These are really interesting, revealing – and often really good – poems that more people ought to know about. I’ve tried to help.

Which books are in your ‘to read’ pile? What does this tell us about what’s next regarding your research?

I’m fanatically interested in the US Civil War and read as much as I can on that subject. I also greedily devour studies of later 18th-century and Romantic-era material culture. At the moment I’m reading Jenny Uglow’s amazing In These Times:

Living in Britain Through Napoleon’s Wars, 1793-1815. After that, I have several books on George III and his family stacked up, as well as some fun reading in the form of contemporary Irish mysteries by Sheila Connolly and others.
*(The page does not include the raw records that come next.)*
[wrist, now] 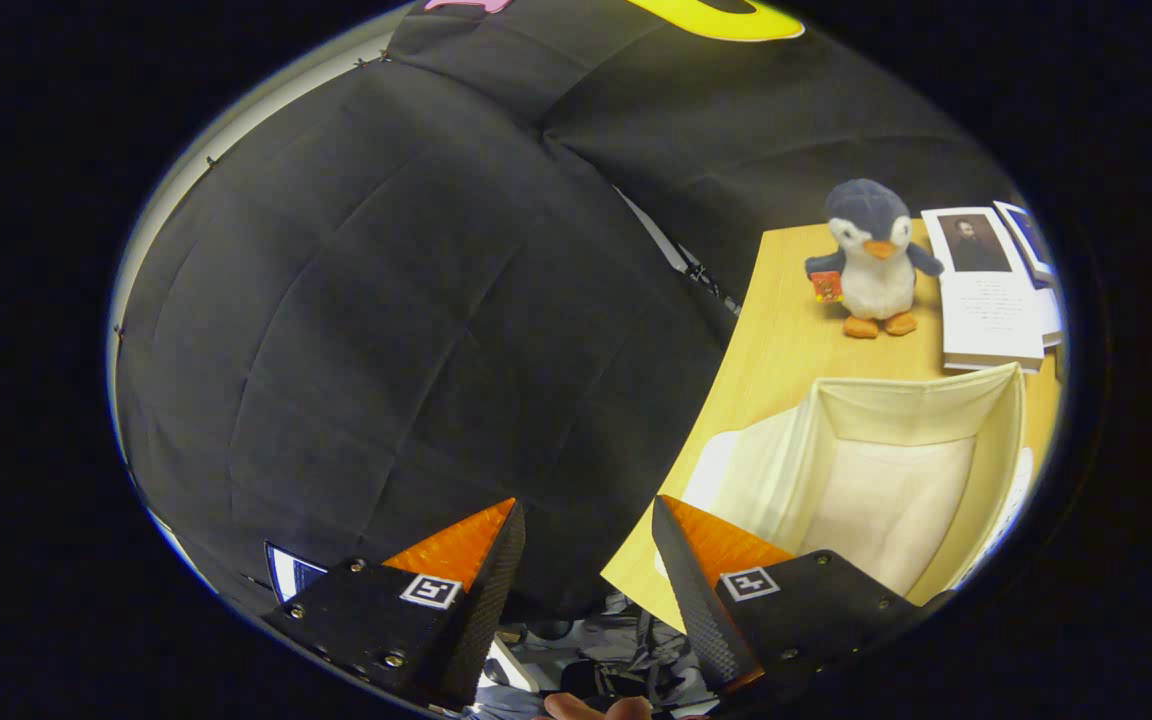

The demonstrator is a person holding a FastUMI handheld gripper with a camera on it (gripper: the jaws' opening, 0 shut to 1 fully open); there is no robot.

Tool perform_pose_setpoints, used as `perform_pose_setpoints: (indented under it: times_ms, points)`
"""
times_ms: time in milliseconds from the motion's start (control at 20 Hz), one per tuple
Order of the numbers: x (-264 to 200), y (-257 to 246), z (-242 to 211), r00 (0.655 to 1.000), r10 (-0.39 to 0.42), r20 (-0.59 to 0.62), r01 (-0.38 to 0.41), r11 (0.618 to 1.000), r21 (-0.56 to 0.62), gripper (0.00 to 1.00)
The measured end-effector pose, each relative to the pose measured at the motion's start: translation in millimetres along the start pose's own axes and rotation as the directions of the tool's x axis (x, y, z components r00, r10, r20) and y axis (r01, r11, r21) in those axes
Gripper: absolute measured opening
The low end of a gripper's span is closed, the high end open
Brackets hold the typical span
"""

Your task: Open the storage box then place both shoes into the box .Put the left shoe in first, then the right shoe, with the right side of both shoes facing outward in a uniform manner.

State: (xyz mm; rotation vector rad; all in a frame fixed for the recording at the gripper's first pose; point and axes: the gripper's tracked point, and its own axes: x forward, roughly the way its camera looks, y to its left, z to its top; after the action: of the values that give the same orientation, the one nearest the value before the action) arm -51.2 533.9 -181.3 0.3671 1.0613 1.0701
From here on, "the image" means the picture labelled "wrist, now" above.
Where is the blue penguin plush toy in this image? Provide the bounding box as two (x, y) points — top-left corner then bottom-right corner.
(804, 178), (945, 339)

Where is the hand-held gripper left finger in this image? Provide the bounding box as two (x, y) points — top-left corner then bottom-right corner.
(264, 497), (527, 713)

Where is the computer monitor screen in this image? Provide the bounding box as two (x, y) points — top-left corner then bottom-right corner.
(266, 541), (327, 604)

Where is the plain white book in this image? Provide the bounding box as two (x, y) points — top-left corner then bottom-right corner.
(1036, 285), (1065, 349)

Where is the cream fabric storage box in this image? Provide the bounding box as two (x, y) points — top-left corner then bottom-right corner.
(681, 362), (1037, 606)

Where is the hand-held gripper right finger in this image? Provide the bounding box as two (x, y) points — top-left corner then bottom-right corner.
(651, 494), (957, 701)

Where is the book with dark blue cover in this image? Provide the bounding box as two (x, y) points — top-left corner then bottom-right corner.
(994, 200), (1059, 286)

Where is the white book with portrait cover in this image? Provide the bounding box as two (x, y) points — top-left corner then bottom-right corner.
(921, 206), (1047, 373)

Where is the grey patterned clothing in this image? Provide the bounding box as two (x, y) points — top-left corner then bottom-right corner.
(496, 590), (722, 713)
But where’s my research going? Who knows? I do definitely want to go back to Blake’s illuminated poems for one more book; vainly enough, I still believe I have something to contribute. And Blake is simply so wonderfully difficult (in almost every way) that returning to him is an ongoing compulsion.
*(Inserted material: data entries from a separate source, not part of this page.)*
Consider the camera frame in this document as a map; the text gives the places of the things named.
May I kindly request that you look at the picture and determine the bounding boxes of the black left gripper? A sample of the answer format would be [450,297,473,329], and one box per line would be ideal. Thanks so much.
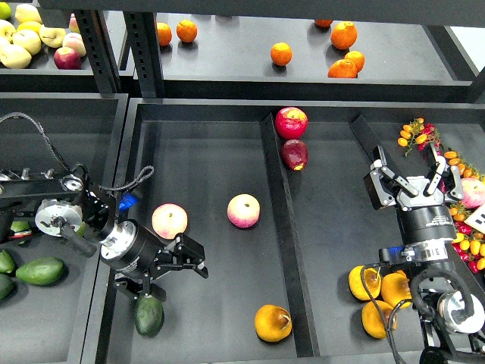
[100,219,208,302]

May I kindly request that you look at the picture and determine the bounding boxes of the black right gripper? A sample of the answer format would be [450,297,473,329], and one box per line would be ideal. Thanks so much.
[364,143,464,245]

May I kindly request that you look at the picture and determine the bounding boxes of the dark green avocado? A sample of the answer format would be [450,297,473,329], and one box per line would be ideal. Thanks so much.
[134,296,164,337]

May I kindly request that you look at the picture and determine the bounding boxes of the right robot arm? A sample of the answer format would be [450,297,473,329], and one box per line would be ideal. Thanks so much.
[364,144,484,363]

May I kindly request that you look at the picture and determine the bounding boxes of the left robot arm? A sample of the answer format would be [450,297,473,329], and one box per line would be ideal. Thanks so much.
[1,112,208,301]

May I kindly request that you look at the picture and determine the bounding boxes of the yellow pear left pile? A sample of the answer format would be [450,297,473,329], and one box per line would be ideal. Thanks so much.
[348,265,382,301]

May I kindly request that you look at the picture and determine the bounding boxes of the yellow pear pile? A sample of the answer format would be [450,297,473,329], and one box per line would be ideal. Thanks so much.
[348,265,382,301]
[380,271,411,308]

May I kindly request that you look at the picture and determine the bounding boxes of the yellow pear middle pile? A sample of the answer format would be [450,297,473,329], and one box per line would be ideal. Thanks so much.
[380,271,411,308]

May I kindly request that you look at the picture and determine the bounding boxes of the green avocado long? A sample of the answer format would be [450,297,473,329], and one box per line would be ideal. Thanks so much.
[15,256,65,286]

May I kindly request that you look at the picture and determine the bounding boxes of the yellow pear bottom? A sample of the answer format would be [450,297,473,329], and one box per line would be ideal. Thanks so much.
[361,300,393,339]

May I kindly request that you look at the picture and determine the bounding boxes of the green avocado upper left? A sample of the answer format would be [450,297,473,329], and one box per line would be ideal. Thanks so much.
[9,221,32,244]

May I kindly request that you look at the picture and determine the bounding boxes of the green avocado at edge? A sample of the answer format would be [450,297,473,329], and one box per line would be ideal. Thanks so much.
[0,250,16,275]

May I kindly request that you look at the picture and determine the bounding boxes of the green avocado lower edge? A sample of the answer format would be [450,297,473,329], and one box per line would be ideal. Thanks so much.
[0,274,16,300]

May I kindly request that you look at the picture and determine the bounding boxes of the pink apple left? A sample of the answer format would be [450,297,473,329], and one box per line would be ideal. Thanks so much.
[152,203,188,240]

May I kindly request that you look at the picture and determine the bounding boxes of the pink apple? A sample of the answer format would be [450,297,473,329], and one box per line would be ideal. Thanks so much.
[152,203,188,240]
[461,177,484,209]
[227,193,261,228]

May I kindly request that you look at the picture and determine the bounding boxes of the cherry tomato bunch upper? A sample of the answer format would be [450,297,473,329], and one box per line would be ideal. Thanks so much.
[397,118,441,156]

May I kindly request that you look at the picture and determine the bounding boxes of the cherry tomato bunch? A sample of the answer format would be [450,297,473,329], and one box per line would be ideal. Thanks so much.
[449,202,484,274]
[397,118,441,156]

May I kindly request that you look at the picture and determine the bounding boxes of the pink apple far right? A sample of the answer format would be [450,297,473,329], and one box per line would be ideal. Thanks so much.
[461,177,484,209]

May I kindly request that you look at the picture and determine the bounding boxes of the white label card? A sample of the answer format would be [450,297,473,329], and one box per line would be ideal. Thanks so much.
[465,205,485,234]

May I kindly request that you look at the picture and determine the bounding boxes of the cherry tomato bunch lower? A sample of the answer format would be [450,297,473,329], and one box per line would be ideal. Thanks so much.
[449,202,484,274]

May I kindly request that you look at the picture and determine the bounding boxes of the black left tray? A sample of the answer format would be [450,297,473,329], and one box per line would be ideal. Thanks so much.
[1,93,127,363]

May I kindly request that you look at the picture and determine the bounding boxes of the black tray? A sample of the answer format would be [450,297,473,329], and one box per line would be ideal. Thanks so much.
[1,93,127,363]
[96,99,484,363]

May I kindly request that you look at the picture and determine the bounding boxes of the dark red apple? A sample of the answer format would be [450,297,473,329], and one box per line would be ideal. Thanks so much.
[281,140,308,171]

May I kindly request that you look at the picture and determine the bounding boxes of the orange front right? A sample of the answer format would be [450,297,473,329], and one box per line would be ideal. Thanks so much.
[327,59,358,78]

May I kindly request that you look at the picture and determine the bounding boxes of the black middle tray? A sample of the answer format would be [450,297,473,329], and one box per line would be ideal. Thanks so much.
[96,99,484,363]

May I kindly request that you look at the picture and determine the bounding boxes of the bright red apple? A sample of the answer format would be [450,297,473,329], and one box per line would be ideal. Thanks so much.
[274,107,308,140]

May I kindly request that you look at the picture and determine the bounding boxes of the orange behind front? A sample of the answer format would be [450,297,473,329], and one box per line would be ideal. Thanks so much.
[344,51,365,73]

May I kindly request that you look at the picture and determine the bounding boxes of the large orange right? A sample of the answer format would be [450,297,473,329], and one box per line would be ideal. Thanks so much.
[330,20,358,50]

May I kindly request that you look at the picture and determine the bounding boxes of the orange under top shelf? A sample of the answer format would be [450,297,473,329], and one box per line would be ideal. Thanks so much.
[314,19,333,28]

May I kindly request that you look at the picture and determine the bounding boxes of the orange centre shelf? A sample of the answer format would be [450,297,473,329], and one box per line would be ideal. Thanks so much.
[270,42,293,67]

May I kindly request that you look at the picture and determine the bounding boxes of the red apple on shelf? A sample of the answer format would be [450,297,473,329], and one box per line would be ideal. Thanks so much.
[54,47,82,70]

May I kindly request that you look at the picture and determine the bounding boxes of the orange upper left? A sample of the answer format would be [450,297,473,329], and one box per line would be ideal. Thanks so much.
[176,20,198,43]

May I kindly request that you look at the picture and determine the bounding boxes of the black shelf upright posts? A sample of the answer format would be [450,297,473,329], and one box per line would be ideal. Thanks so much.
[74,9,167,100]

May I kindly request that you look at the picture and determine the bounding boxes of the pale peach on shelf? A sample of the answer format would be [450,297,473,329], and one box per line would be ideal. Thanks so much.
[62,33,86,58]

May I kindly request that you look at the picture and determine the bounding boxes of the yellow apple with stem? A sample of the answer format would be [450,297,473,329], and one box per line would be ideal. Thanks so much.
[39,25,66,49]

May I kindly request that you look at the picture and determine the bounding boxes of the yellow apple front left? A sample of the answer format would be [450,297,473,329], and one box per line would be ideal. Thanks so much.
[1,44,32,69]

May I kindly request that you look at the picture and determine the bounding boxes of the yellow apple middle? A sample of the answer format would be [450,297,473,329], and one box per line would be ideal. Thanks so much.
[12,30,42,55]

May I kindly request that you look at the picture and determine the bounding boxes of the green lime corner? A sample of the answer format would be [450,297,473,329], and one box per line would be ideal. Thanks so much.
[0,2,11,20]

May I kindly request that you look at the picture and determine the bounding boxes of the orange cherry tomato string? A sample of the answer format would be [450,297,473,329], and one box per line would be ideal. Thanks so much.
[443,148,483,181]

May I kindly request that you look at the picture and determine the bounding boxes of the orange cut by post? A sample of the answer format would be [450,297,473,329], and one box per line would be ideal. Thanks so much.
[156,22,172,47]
But of course there’s also the new collection of poems I’m working on.

As Blake himself wisely wrote, though:  “Enough! Or too much!”


Stephen Behrendt

Stephen Behrendt is George Holmes Distinguished University Professor of English at the University of Nebraska, USA. He has published widely on women’s writing of the Romantic period, Scottish and Irish Romanticism, and radical politics. 

Interviewed by Amy Wilcockson, Communications Fellow.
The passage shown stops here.